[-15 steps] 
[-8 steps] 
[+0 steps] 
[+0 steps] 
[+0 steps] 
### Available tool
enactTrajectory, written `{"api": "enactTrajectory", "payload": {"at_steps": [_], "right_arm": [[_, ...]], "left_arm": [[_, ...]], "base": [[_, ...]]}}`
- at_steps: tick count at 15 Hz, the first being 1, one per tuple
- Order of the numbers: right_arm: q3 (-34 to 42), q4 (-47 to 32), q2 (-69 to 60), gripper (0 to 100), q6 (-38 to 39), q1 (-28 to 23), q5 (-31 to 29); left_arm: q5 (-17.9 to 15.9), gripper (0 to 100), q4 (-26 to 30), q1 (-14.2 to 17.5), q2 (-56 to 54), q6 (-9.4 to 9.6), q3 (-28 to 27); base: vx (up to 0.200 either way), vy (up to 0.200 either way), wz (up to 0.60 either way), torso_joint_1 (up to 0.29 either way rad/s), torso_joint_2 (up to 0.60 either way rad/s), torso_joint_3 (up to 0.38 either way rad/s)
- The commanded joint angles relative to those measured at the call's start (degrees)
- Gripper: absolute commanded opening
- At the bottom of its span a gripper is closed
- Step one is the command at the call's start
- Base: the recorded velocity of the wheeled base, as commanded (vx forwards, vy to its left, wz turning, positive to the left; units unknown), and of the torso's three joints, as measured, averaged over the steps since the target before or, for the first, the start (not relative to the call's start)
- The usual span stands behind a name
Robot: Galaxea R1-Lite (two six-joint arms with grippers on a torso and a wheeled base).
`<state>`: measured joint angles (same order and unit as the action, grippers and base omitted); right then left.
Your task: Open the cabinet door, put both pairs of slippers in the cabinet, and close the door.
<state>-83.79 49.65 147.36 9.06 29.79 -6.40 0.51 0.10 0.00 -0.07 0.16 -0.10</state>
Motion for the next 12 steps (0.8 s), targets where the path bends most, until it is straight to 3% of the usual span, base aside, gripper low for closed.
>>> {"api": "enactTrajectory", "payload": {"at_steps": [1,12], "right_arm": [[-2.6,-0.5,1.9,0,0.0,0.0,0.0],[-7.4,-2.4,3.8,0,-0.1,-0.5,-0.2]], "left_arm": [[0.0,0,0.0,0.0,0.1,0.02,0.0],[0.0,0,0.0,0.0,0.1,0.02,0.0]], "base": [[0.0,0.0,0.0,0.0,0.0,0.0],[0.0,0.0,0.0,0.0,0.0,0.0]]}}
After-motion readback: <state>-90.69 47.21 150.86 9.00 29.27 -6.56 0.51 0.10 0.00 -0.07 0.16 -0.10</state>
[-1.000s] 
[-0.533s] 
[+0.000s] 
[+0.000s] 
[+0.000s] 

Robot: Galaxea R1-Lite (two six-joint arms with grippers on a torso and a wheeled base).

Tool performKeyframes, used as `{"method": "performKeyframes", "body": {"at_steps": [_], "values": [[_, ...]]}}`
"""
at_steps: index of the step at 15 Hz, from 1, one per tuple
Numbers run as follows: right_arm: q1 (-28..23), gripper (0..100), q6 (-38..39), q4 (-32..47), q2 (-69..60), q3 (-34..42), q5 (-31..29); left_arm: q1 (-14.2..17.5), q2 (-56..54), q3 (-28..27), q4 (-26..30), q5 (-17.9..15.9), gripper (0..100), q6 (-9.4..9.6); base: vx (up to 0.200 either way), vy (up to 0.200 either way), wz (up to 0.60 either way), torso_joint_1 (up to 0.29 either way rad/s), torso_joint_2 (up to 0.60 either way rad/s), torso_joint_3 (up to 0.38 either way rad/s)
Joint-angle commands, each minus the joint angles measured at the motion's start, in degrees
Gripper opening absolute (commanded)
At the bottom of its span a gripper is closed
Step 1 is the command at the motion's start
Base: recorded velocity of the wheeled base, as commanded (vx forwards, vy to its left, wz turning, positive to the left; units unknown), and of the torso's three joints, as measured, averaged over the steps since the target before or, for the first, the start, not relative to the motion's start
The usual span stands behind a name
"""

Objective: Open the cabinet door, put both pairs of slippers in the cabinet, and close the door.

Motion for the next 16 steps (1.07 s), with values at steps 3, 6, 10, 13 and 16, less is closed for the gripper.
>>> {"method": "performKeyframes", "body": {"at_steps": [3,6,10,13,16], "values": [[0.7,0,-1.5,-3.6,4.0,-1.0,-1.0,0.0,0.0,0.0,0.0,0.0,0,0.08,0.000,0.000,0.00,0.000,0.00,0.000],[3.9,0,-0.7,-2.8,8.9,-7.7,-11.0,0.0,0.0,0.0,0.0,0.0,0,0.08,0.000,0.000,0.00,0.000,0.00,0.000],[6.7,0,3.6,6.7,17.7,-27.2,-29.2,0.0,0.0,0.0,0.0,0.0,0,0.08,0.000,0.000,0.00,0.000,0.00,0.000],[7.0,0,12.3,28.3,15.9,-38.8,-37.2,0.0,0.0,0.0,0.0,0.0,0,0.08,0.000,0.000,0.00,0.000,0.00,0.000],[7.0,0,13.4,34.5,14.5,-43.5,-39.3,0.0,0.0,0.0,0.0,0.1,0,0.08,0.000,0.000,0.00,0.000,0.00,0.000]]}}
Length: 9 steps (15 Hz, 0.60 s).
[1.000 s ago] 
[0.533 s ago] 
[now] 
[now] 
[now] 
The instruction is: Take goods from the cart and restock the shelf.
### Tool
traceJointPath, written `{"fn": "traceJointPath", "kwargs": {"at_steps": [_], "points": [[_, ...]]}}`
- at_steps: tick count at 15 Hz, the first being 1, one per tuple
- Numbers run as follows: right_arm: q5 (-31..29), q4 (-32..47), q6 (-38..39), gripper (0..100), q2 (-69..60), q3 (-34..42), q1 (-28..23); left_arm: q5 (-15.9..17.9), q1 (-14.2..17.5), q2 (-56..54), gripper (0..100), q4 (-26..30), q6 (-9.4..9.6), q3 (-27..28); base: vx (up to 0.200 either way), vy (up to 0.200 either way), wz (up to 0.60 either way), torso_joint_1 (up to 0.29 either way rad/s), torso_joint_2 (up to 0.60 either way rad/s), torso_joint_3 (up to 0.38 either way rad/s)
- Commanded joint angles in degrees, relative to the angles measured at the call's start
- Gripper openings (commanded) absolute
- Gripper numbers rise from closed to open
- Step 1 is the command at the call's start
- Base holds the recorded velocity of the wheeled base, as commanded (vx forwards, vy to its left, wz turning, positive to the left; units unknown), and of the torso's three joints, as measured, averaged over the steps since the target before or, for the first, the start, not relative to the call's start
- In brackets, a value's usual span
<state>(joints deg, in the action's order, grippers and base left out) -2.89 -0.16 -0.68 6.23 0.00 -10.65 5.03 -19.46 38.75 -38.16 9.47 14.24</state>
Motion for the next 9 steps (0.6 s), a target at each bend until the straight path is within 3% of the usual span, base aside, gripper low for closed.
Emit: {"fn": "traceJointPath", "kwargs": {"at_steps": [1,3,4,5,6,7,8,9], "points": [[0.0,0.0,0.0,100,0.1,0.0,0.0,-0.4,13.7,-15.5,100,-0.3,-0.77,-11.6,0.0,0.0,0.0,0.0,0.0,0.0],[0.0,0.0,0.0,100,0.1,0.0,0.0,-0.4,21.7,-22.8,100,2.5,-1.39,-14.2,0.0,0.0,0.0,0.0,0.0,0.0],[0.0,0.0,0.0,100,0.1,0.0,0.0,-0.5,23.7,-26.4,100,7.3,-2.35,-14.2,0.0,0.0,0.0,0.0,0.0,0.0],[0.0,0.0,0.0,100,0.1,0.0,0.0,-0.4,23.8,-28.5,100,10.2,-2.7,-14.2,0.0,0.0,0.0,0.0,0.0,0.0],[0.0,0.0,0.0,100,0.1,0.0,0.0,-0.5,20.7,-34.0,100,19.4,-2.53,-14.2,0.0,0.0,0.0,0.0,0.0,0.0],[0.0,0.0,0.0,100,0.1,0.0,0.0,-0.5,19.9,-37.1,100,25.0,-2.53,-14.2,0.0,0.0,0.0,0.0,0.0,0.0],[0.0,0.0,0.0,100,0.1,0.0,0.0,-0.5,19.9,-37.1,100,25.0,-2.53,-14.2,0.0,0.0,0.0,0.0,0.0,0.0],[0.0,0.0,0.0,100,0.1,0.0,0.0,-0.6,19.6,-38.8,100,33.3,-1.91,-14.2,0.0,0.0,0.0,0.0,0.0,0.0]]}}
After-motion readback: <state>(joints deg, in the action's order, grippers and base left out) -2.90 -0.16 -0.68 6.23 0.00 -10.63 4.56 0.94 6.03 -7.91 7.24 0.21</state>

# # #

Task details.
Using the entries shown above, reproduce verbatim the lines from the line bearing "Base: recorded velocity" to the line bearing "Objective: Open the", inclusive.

Answer for the task.
Base: recorded velocity of the wheeled base, as commanded (vx forwards, vy to its left, wz turning, positive to the left; units unknown), and of the torso's three joints, as measured, averaged over the steps since the target before or, for the first, the start, not relative to the motion's start
The usual span stands behind a name
"""

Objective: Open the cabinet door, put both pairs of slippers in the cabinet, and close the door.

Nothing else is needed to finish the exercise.